彼とは応接室で話をしている。お父様達の姿はない。
「はい? 如何なさいましたか?」
「なんでそんなに畏まっているんだ? 普通に話してくれて構わないぞ」
「え、ええと……」
アラン王太子殿下の性格的にそういうと思ったけれど……彼と普通に話すのはなかなか勇気がいる行為だ。でも、アラン王太子殿下が言っていることを無視するわけにもいかないし。
「本当に良いの……?」
「ああ、構わないよ。昔は私のことを叩いていたじゃないか。あの頃のフィリスに戻ってくれよ」
「い、いつの話をしているのよ、もう!」
「ははははっ、その意気だよ」
周囲に立っている護衛の人達も笑っているようだ。昔の思い出を話すのは良いけれど、時と場合を考えて欲しい。まったく……まあ、空気は和んだけれど。
「そ、それじゃあお言葉に甘えるけれど……アラン」
「なんだい、フィリス?」
「こうして話すのは久しぶりよね。あなたが王太子殿下になってからは初めてじゃないかしら?」
「そうだな……色々と忙しかったからね」
「ええ、そうでしょうね」
アランは私とは違って王太子になっている。まだ未婚みたいだけれど、そこに至るまではかなりの苦労があったはずだ。年齢は私と同じ18歳のはずなのに、彼の言動はもっと大人に見える。
「それで……本日の用件っていうのは……」
「大体分かっているかと思うが、オルドー・マークス公爵との婚約破棄に関してのことだよ。
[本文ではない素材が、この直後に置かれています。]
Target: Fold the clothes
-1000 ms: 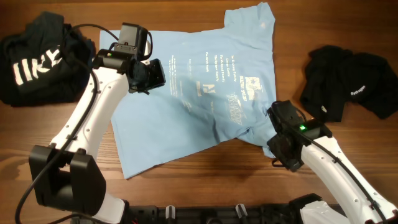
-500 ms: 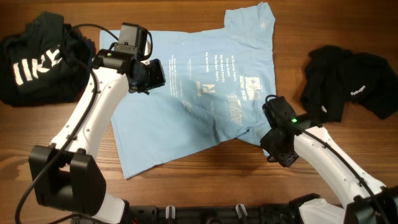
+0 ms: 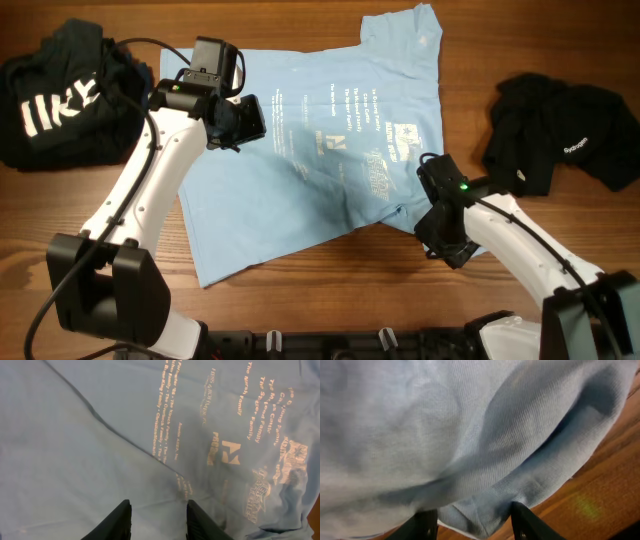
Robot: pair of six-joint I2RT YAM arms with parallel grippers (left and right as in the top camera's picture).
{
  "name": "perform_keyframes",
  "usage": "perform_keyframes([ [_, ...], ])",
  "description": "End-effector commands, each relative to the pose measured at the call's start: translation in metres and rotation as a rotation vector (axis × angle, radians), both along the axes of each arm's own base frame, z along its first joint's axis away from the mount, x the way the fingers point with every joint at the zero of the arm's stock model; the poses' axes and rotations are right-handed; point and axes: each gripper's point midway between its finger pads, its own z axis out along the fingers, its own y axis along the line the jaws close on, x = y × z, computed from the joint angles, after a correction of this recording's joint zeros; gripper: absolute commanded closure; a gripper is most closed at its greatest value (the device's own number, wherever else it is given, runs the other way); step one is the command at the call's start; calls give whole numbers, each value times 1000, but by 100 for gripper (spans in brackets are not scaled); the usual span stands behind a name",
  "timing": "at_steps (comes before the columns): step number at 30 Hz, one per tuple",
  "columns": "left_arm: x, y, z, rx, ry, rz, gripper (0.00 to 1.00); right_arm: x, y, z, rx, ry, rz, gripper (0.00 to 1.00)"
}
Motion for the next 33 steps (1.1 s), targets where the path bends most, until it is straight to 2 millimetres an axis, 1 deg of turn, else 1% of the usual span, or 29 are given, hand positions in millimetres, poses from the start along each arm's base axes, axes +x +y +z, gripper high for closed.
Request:
perform_keyframes([
  [1,-1,2,3,9,-13,4,64,-1,1,-9,-8,26,12,52],
  [4,-1,2,3,9,-13,4,64,3,1,-14,-7,22,42,53],
  [6,-1,2,3,9,-13,4,64,5,2,-16,-5,23,66,58],
  [8,-1,2,3,9,-13,4,64,5,2,-19,-7,30,99,66],
  [10,-1,2,3,9,-13,4,64,6,2,-20,-4,34,131,80],
  [11,-1,2,3,9,-13,4,64,6,2,-20,-2,36,151,93],
  [12,-1,2,3,9,-13,4,64,5,2,-19,0,41,170,96],
  [16,-1,2,3,9,-13,4,64,-3,6,-16,38,76,208,96],
  [19,-1,2,3,9,-14,4,64,-9,18,-6,116,96,246,96],
  [21,-1,2,3,9,-13,4,64,-13,26,8,177,100,288,96],
  [22,-1,2,3,9,-13,4,64,-18,30,18,209,110,312,96],
  [23,-1,2,3,9,-13,4,64,-22,31,27,222,120,323,96],
  [26,-1,2,3,9,-13,4,64,-36,27,54,223,161,347,96],
  [28,-1,2,3,9,-13,4,64,-38,26,65,227,164,368,95],
  [29,-1,2,3,9,-13,4,64,-40,26,72,226,176,378,92],
  [31,-1,2,3,9,-14,4,64,-44,24,78,222,203,392,90],
  [33,-1,2,3,9,-13,4,64,-50,18,79,195,237,384,89],
])
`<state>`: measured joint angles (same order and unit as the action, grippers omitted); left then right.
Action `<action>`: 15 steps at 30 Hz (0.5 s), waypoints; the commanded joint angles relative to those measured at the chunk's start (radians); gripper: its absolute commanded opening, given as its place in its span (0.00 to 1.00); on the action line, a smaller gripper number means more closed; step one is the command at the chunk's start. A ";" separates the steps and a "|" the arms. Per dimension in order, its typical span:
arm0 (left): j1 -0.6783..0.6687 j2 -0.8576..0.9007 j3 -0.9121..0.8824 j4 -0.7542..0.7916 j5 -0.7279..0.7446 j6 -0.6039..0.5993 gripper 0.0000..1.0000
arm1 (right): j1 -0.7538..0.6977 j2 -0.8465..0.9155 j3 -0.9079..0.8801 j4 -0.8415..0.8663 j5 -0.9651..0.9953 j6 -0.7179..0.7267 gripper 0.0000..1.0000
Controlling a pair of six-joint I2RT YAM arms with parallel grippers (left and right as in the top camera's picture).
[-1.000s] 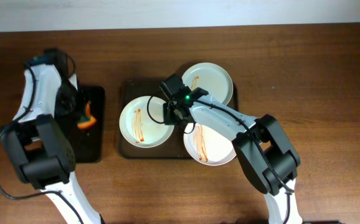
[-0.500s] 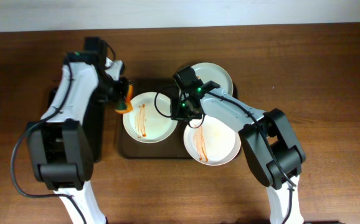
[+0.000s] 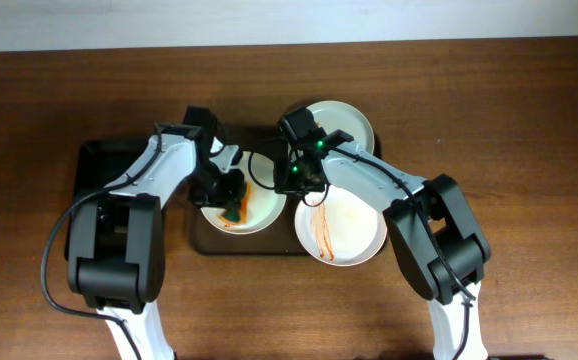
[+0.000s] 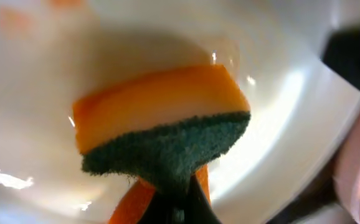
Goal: Clean dirty plates on tray and stack at the side
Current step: 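Hold the left plate rim with right gripper, scrub it with sponge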
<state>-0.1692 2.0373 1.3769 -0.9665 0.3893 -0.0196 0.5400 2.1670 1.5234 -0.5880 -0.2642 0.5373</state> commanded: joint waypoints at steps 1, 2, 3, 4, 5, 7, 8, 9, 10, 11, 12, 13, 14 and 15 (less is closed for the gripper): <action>-0.009 0.010 -0.020 -0.029 0.120 -0.018 0.00 | -0.003 0.031 0.000 -0.009 0.002 -0.006 0.04; -0.005 0.010 -0.018 -0.011 0.081 -0.025 0.00 | -0.003 0.031 0.000 -0.009 0.002 -0.006 0.04; 0.001 0.010 -0.018 0.020 0.011 -0.060 0.00 | -0.003 0.031 0.000 -0.008 0.002 -0.006 0.04; 0.005 0.010 -0.018 0.057 -0.053 -0.082 0.00 | -0.003 0.031 0.000 -0.008 0.002 -0.006 0.04; 0.005 0.010 -0.018 0.126 -0.130 -0.093 0.00 | -0.003 0.031 0.000 -0.008 0.002 -0.006 0.04; -0.001 0.010 -0.018 0.257 -0.232 -0.093 0.00 | -0.003 0.031 0.000 -0.008 0.002 -0.006 0.04; -0.003 0.010 -0.018 0.308 -0.242 -0.092 0.00 | -0.003 0.031 0.000 -0.008 0.002 -0.006 0.04; -0.005 0.010 -0.018 0.340 -0.241 -0.092 0.00 | -0.003 0.031 0.000 -0.009 0.002 -0.006 0.04; -0.006 0.010 -0.018 0.369 -0.241 -0.092 0.00 | -0.003 0.031 0.000 -0.010 0.002 -0.006 0.04; -0.006 0.010 -0.018 0.395 -0.241 -0.092 0.00 | -0.003 0.031 0.000 -0.010 0.002 -0.006 0.04; -0.005 0.010 -0.018 0.414 -0.249 -0.092 0.00 | -0.003 0.031 -0.002 -0.009 0.003 -0.006 0.04; -0.003 0.010 -0.018 0.425 -0.269 -0.092 0.00 | -0.003 0.031 -0.002 -0.009 0.005 -0.006 0.04; -0.003 0.010 -0.017 0.423 -0.309 -0.092 0.00 | -0.003 0.031 -0.002 -0.009 0.005 -0.005 0.04; -0.003 0.010 -0.014 0.407 -0.360 -0.097 0.00 | -0.003 0.031 -0.002 -0.008 0.005 -0.005 0.04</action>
<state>-0.1783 2.0361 1.3602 -0.5533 0.1894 -0.1062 0.5343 2.1685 1.5242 -0.5842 -0.2600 0.5522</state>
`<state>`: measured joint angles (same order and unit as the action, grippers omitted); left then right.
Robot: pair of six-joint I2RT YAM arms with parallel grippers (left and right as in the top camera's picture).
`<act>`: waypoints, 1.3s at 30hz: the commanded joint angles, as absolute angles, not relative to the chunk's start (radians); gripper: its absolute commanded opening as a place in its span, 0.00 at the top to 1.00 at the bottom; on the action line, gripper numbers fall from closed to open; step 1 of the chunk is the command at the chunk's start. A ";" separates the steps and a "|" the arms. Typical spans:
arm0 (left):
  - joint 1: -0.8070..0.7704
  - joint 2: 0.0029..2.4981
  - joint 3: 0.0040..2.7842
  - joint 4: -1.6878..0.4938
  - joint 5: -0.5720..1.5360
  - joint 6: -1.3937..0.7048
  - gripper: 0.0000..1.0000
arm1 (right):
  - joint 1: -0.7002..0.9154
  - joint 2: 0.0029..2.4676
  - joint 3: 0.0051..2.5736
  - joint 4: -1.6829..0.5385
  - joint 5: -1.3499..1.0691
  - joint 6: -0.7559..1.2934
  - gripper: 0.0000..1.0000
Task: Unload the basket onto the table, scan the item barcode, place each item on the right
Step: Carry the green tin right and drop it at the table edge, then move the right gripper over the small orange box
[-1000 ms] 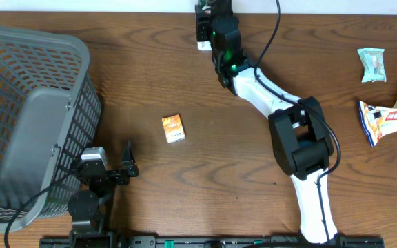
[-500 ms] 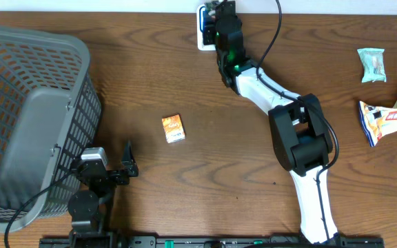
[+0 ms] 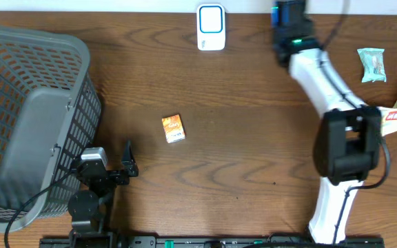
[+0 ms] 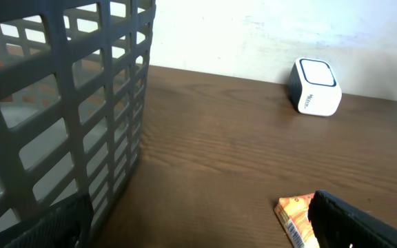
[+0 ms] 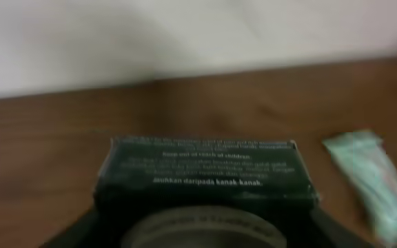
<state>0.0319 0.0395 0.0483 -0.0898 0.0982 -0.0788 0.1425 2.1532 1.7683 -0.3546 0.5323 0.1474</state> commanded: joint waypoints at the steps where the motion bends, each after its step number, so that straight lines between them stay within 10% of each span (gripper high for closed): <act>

詳細を知りたい思ってね」
やっぱりその話か……まあ、タイミング的に彼が来る理由がそれしか考えられないけれど。
「聖女の能力は異端として私は追放されたの……本当にびっくりしたわ」
「異端? 聖女の能力が? オルドーは何を考えているんだ……国境線の守りの要だったんだろう、君の守護方陣は」
「そうらしいけれど、お前なんか居なくても自分の兵力だけで守りは完璧だと言われたわ。聖女を手にした幸運な公爵という呼ばれ方が嫌いだったみたいね」
「……それはつまり、オルドーはプライドが傷付けられるから、君を追放したのか?」
「そんな感じだと思うわ」
「なんということだ……そんなことで、フィリスと婚約破棄をするとは……」
アランはとても怪訝な表情をしていた。私としてもオルドー様の婚約破棄理由は信じられない。ハッキリ言って不快というか悲しいというか……そんな感情が渦巻いてしまっていた。